Bush: Etwa 30.000 Iraker seit dem Einmarsch getötet

Drei Tage vor der Parlamentswahl im Irak hat US-Präsident George W. Bush in einer Rede in Philadelphia seine Entscheidung zum Sturz Saddam Husseins verteidigt. Der Ex-Präsident sei eine Bedrohung gewesen und man habe geglaubt, dass er über Massenvernichtungswaffen verfüge. Auch mit dem heutigen Wissen würde er wieder die gleiche Entscheidung treffen, versicherte Bush.

Auf die Frage nach der Zahl der getöteten Iraker antwortete der US-Präsident, beim Einmarsch und der anhaltenden Gewalt seien etwa 30.000 Iraker ums Leben gekommen. Sein Berater Dan Bartlett stellte später klar, dass es sich nicht um eine offizielle Statistik der Regierung handele, sondern dass Bush eine in den Medien veröffentlichte Schätzung wiedergegeben habe.

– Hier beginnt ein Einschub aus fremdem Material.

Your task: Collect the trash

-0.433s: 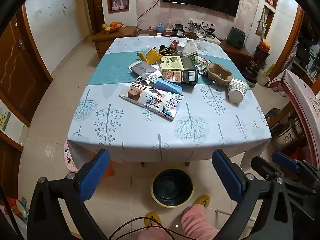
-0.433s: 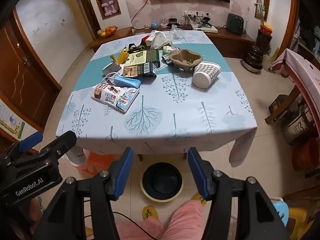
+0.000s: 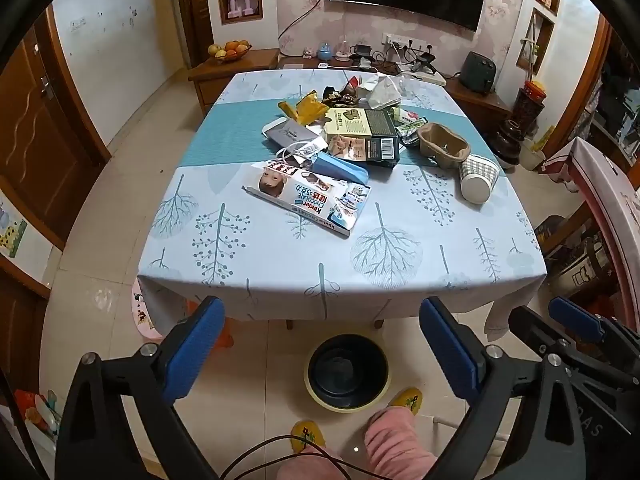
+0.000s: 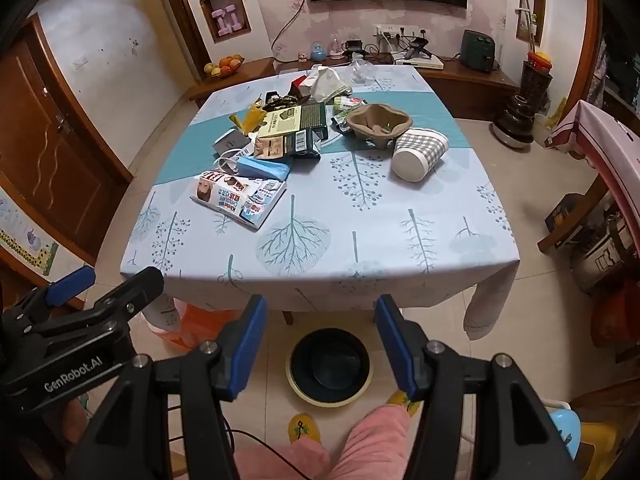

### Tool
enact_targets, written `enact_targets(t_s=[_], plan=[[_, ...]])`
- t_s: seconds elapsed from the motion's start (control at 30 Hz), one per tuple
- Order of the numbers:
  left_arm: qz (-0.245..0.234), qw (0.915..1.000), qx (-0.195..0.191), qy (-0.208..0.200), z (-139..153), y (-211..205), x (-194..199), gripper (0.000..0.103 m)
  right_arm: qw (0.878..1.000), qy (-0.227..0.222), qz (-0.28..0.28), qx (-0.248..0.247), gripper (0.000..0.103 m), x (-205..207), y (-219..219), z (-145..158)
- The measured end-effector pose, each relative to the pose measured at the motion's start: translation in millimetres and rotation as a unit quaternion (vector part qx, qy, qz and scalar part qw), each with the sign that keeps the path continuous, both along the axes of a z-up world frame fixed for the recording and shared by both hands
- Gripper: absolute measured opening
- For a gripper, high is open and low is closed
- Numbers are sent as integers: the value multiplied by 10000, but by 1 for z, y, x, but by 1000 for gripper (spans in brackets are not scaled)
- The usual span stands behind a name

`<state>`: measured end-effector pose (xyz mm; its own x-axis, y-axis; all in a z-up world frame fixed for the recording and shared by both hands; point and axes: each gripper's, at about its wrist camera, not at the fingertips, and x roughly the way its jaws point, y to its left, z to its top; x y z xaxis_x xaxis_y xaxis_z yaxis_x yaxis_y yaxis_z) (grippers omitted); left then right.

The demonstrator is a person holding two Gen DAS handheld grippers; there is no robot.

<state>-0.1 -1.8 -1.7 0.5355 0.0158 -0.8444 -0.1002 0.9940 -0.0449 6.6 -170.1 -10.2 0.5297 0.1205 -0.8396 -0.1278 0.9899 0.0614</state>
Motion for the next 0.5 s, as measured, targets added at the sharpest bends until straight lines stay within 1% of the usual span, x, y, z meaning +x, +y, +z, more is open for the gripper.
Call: enact_targets(t_s=[0.1, 0.23, 0.43, 0.5], plan=[[-5, 10000, -18, -24, 5, 8, -9, 94, 10000, 14, 37, 31, 57, -2, -4, 4], [15, 10000, -70, -14, 2, 7, -4, 93, 9999, -28, 98, 57, 57, -3, -3, 7], [47, 9998, -192, -102, 7, 10, -8, 93, 9999, -47, 134, 69, 57, -4, -3, 9], [49, 9998, -169, -97, 7, 9, -9, 93, 9999, -60, 123, 72, 57, -5, -2, 10]])
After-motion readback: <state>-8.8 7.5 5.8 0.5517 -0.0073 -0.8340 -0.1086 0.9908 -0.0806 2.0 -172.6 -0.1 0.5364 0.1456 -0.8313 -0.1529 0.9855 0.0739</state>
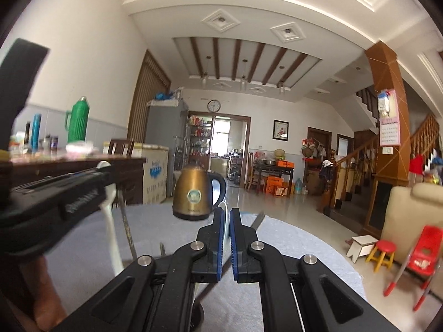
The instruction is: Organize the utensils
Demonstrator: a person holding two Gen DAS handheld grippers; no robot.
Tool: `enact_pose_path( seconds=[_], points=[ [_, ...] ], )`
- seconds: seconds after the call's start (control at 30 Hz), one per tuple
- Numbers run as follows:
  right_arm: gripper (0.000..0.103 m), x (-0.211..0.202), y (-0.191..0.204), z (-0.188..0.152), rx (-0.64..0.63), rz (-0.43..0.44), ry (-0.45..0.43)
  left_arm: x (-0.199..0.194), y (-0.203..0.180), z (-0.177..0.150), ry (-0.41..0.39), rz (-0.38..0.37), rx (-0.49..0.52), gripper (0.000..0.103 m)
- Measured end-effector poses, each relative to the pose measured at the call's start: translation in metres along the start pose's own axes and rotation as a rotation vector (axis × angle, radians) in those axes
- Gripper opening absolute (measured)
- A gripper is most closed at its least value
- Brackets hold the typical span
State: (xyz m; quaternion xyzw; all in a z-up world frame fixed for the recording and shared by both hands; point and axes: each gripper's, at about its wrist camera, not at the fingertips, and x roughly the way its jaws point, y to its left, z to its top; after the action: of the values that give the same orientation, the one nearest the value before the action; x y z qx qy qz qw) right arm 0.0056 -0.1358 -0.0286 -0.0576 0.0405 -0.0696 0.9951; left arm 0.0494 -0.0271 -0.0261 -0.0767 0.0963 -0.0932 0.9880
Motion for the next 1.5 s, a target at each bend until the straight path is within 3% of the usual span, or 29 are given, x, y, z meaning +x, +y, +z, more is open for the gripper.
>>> enact_pose_path(
  seconds=[0.37,0.4,0.43,0.47,0.5,0.53,0.7,0.97,1.1,1.2,1.3,1.43,1.5],
  points=[
    [0.006,-0.009,-0.017,-0.026,0.01,0.101,0.128,-0.019,-0.007,-0.025,0.046,-0.04,0.121,0.011],
    [0.01,-0.01,-0.02,-0.025,0.021,0.113,0.134,-0.022,-0.008,-0.026,0.056,-0.047,0.137,0.012],
    [0.02,-0.012,-0.024,-0.023,0.037,0.118,0.136,-0.025,-0.009,-0.026,0.061,-0.057,0.149,0.017],
    [0.026,-0.015,-0.029,-0.021,0.057,0.121,0.137,-0.03,-0.01,-0.026,0.062,-0.063,0.155,0.03],
    [0.04,-0.017,-0.035,-0.018,0.079,0.123,0.135,-0.035,-0.01,-0.025,0.057,-0.063,0.161,0.038],
    [0.045,-0.02,-0.04,-0.015,0.101,0.119,0.127,-0.041,-0.008,-0.023,0.04,-0.052,0.165,0.046],
    [0.045,-0.021,-0.069,-0.008,0.198,0.053,0.119,-0.05,0.008,-0.012,0.0,-0.001,0.141,0.053],
    [0.045,0.002,-0.124,-0.023,0.405,-0.012,0.261,-0.032,0.055,-0.006,0.084,0.086,0.019,0.054],
    [0.045,0.003,-0.141,-0.033,0.464,-0.03,0.3,-0.004,0.068,-0.017,0.245,0.083,-0.001,0.058],
    [0.045,0.003,-0.143,-0.04,0.468,-0.027,0.32,0.047,0.08,-0.038,0.503,0.052,-0.077,0.058],
    [0.045,0.003,-0.139,-0.043,0.458,-0.015,0.334,0.094,0.093,-0.061,0.707,0.041,-0.19,0.057],
    [0.045,0.005,-0.135,-0.047,0.453,-0.009,0.348,0.132,0.091,-0.08,0.809,0.02,-0.246,0.055],
    [0.045,0.007,-0.136,-0.048,0.457,-0.009,0.354,0.142,0.08,-0.089,0.846,-0.011,-0.234,0.048]
  ],
)
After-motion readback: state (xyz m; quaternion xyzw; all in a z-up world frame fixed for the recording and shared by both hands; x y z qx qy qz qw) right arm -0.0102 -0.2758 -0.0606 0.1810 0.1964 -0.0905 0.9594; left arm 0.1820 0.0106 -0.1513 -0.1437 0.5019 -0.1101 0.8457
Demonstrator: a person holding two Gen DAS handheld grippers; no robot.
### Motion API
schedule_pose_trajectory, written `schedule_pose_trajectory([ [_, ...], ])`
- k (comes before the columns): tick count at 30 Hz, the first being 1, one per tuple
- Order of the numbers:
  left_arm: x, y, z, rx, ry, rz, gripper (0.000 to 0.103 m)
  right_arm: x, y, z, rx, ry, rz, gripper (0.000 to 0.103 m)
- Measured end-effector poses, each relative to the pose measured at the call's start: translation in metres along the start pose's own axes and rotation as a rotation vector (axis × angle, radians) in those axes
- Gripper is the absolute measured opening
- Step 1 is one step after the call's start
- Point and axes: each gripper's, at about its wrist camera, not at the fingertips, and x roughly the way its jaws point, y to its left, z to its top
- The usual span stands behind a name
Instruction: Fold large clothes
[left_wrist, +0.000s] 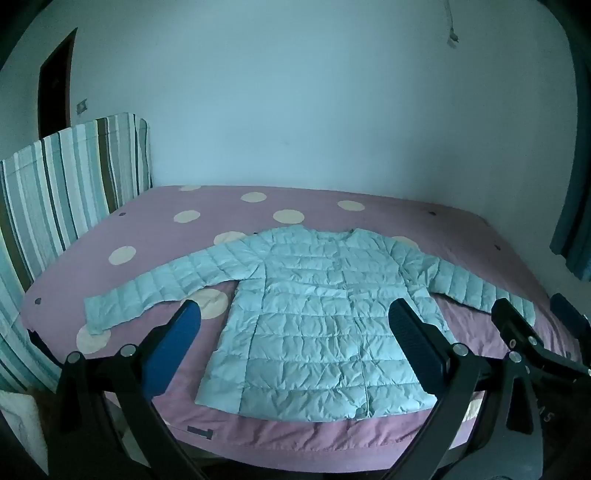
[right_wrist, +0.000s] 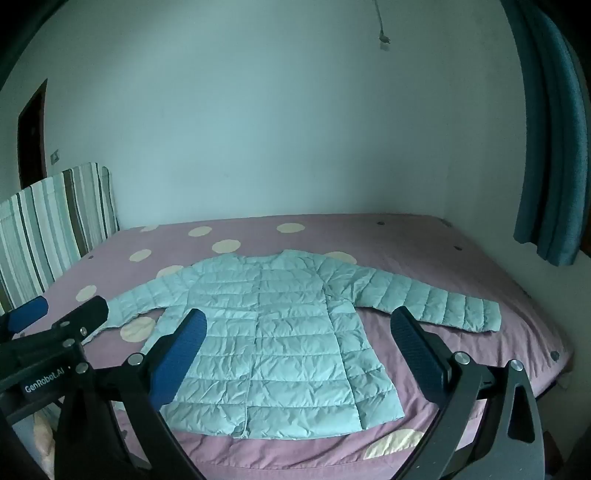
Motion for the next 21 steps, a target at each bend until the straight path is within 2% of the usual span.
schedule_pose_trajectory([
  [21,0.001,0.0019,-0.0018,0.001,0.012,0.0,0.101,-0.0003,0.0007,-0.0015,0.002,0.001,0.003,0.099],
])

„Wendepunkt in der Geschichte des Iraks“

Bush erklärte, dank des Mutes des irakischen Volkes werde das ablaufende Jahr später als Wendepunkt in der Geschichte des Iraks und der Freiheit gesehen werden. Kein Land habe den Übergang zu einer Demokratie ohne „Herausforderungen, Rückschläge und Fehlstarts“ bewältigt. Die Entwicklung des Iraks sei bemerkenswert, weil das Land keinerlei Erfahrung mit Demokratie gehabt habe und eine der übelsten Herrschaften eines Tyrannen habe überwinden müssen, die die Welt je gesehen habe. Auch nach den irakischen Parlamentswahlen in dieser Woche werde die Gewalt nicht enden. Man müsse aber Geduld haben.

Der Präsident kündigte zudem an, die USA würden den Terror im Irak bis zum Ende bekämpfen. „Wir werden nichts anderes akzeptieren als den kompletten Sieg.“ Bislang, so Bush, seien 2140 US-Soldaten im Irak getötet worden. Zu Berichten über neue Fälle von Gefangenenmisshandlungen in irakischen Gefängnissen sagte Bush, dies sei nicht hinnehmbar. Die USA unterstützten die eingeleiteten Untersuchungen dazu.